• Assigned task:
In the material below, transcribe every line from the first through the line holding "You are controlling", exactly, and stop after that line.
(Provided data begins)
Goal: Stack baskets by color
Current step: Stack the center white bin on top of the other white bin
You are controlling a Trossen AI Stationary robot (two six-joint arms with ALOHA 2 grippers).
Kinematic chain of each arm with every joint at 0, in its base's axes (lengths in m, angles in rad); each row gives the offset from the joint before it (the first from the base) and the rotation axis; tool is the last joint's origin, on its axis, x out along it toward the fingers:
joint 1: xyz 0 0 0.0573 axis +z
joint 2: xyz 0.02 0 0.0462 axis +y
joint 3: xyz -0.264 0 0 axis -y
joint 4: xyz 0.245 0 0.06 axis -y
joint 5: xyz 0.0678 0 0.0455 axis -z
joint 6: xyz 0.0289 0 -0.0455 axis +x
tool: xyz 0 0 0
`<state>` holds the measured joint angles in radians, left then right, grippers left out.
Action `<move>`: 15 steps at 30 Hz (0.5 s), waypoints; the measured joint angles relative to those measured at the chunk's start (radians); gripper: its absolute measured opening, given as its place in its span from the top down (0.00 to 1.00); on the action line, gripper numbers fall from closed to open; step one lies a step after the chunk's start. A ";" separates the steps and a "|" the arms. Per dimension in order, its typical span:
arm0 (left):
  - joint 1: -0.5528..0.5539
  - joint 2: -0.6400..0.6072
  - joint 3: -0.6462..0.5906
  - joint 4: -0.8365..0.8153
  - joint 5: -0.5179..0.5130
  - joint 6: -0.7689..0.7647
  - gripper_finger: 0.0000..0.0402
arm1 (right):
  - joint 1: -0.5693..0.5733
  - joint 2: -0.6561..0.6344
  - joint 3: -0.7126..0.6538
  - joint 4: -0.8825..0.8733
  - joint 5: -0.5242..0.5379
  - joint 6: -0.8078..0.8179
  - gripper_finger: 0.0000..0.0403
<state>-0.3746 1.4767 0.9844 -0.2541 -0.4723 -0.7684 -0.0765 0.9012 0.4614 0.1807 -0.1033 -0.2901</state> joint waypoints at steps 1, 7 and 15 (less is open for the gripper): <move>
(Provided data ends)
• Reply to the task:
Goal: Stack baskets by color
Current step: Stack the center white bin on top of the other white bin
You are controlling a Trossen AI Stationary robot (two six-joint arms with ALOHA 2 grippers).

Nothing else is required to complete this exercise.